Corneille Nangaa, ancien président de la Commission électorale nationale indépendante (CENI), en exil au Kenya, a créé une alliance politico-militaire dénommée Alliance Fleuve Congo (AFC) qui envisage "instaurer la paix en RDC" et revendique le départ de Félix Tshisekedi à la tête du pays. Cette situation est à la base de la petite tension diplomatique entre Kinshasa et Nairobi. Certains leaders d'opinion en RDC lancent des appels au boycott des produits Kenyans, notamment la principale Banque du Kenya, EquityBCDC. Le gouvernement appelle au calme. 

Peter Kazadi, Vice-ministre, ministre de l'Intérieur, Sécurité et Affaires coutumières, a rappelé que les relations diplomatiques RDC-Kenya sont encore fonctionnelles. 

"Par rapport à l'appel au boycott, nous n'avons pas rompu nos relations diplomatiques avec le Kenya.
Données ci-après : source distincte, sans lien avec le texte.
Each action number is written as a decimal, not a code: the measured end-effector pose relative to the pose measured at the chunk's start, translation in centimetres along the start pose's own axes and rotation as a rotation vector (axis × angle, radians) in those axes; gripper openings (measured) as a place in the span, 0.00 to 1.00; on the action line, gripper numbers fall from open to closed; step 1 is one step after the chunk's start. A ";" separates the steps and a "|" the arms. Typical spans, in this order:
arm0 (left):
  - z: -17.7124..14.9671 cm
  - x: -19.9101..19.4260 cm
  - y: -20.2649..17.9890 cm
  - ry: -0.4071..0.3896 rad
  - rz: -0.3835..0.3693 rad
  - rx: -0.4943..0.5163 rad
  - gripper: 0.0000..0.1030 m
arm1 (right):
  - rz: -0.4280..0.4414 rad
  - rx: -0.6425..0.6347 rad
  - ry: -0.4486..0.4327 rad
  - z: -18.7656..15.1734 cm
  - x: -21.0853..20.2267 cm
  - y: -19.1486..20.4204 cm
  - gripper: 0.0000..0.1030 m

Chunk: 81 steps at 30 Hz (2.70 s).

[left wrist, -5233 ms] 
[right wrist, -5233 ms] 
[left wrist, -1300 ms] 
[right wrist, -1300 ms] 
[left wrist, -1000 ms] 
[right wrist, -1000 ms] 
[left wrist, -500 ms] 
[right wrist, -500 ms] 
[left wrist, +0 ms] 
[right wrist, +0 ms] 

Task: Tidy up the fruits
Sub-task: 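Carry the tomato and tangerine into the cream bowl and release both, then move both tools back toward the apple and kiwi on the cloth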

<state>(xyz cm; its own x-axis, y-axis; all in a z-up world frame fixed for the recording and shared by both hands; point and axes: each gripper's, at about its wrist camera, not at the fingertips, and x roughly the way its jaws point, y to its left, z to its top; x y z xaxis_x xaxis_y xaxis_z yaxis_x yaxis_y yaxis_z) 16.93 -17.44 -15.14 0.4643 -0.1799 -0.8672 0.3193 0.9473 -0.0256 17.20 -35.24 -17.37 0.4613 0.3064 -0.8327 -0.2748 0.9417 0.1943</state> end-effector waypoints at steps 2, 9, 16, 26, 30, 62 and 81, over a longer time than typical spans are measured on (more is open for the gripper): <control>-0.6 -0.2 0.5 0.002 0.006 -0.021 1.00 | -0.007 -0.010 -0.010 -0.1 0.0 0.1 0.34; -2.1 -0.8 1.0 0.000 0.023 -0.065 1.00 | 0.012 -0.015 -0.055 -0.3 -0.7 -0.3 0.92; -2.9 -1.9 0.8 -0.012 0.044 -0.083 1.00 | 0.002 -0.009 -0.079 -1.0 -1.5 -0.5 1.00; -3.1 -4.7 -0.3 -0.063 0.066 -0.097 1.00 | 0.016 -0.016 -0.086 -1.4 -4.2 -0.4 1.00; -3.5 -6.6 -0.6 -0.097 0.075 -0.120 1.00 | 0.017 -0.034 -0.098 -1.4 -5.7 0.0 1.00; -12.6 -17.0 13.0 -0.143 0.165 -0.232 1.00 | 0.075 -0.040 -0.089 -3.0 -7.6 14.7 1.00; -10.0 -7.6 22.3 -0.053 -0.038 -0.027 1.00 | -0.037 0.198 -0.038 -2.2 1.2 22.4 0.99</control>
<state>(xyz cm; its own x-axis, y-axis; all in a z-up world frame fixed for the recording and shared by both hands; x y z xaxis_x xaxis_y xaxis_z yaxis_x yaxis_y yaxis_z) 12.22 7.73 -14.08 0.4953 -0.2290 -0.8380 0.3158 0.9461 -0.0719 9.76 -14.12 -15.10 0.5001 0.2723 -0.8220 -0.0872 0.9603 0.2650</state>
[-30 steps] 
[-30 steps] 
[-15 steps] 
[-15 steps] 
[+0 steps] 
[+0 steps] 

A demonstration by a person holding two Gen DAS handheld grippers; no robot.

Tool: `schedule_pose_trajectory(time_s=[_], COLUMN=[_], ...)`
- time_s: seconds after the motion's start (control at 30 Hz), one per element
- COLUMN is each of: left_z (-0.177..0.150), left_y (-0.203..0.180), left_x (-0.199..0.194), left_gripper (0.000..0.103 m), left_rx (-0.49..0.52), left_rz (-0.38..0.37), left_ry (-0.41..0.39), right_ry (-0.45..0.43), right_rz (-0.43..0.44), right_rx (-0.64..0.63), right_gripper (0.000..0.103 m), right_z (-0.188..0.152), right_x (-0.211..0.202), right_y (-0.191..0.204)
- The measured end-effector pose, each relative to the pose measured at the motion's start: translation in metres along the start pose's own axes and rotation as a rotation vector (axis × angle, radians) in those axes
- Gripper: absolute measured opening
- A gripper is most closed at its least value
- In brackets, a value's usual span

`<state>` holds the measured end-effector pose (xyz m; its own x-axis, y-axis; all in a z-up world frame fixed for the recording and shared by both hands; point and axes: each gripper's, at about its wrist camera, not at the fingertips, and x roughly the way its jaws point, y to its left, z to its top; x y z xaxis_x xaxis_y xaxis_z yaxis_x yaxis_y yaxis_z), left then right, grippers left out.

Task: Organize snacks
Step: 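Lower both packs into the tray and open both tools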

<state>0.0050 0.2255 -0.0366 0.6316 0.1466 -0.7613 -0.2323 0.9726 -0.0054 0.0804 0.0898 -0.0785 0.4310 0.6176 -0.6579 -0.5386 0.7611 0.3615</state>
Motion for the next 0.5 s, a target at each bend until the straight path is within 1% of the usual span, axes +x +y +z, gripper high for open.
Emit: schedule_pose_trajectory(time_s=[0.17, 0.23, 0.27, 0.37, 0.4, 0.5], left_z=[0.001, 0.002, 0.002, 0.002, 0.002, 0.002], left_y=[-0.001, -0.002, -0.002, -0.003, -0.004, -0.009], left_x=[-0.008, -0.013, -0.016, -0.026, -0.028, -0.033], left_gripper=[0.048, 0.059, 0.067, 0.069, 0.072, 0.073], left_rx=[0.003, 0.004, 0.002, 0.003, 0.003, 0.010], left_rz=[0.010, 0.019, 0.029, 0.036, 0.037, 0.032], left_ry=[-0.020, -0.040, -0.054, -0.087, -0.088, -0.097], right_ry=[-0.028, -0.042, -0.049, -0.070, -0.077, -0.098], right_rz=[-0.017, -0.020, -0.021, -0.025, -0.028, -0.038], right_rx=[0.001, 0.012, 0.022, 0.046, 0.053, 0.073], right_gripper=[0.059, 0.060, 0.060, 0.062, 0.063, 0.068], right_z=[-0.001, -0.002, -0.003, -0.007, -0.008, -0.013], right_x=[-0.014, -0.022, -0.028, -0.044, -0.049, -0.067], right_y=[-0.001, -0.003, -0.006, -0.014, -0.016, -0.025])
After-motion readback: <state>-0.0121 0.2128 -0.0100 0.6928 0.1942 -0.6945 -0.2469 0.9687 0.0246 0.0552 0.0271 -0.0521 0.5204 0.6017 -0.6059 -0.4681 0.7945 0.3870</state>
Il faut avoir de la mesure de ne pas aller au-delà de ce qui est concevable", a dit Peter Kazadi au cours du briefing presse tenu mardi 26 décembre. 

Et de poursuivre : 

"Nous avons convoqué le chargé d'affaires du Kenya en RDC pour lui exprimer notre desaprobation par rapport à ce mouvement rebelle qui a pris naissance sur son territoire. Comme membres des Nations Unies, il est clairement défini qu'aucun État ne peut servir de base arrière à un autre État pour déstabiliser un autre. Et comme membres de l'EAC, cet acte est interdit".

Pour sa part le porte-parole du gouvernement Patrick Muyaya a fait savoir que le gouvernement congolais attend des explications du Kenya sur son laxisme dans l'affaire Corneille Nangaa. 

"Les propos tenus par le président Ruto sont de notre point de vue suffisamment graves. Ce n'est pas parce que vous êtes une démocratie que vous devez tolérer que votre pays soit le point de départ d'un mouvement rebelle. Et surtout pas le Kenya qui est impliqué dans le processus de paix en RDC. Nous attendons des explications du Kenya. Peut-être qu'après ce processus électoral, il y aura des clarifications", a dit Patrick Muyaya. 

Le gouvernement congolais renchérit qu'aucun appel au boycott des produits Kenyans ne peut être accepté à ce stade. 

"N'allons pas dans la généralisation. Entre les États, il peut y avoir des difficultés sur certains points mais il n'est pas encore le temps de dire qu'il faut boycotter les produits Kenyans. Ce sont des questions diplomatiques qui trouveront des réponses le moment venu. Il faut s'abstenir d'aller dans cette forme de stigmatisation au risque de créer d'autres foyers de tensions", s'est exprimé Patrick Muyaya au cours du même briefing presse. 

Rappelons que le Vice-premier Ministre, ministre de l'Interieur de la République Démocratique du Congo, Peter Kazadi avait convoqué le chargé d'affaires de la République du Kenya pour lui notifier de la desaprobation du gouvernement congolais sur l'affaire Nangaa. 

Après l'annonce de Corneille Nangaa, Nairobi a dit se dissocier de toute « déclaration ou activité susceptible de porter atteinte à la paix et à la sécurité de la RDC et a ouvert une enquête pour déterminer l'identité des auteurs de la déclaration », peut-on lire dans un communiqué du ministère des Affaires étrangères du Kenya. 

Félix Tshisekedi et Williams Ruto s'étaient convenus en 2022 de "former un comité conjoint pour élaborer les domaines de coopération axés sur la sécurité, le commerce et les investissements".

L'opposant congolais en exil, Corneille Nangaa, avait annoncé vendredi 15 décembre à Nairobi la création d'une alliance politico-militaire avec plusieurs groupes armés, dont la rébellion du M23, pour, selon lui, "sauver" la République démocratique du Congo et y garantir "le retour de la paix".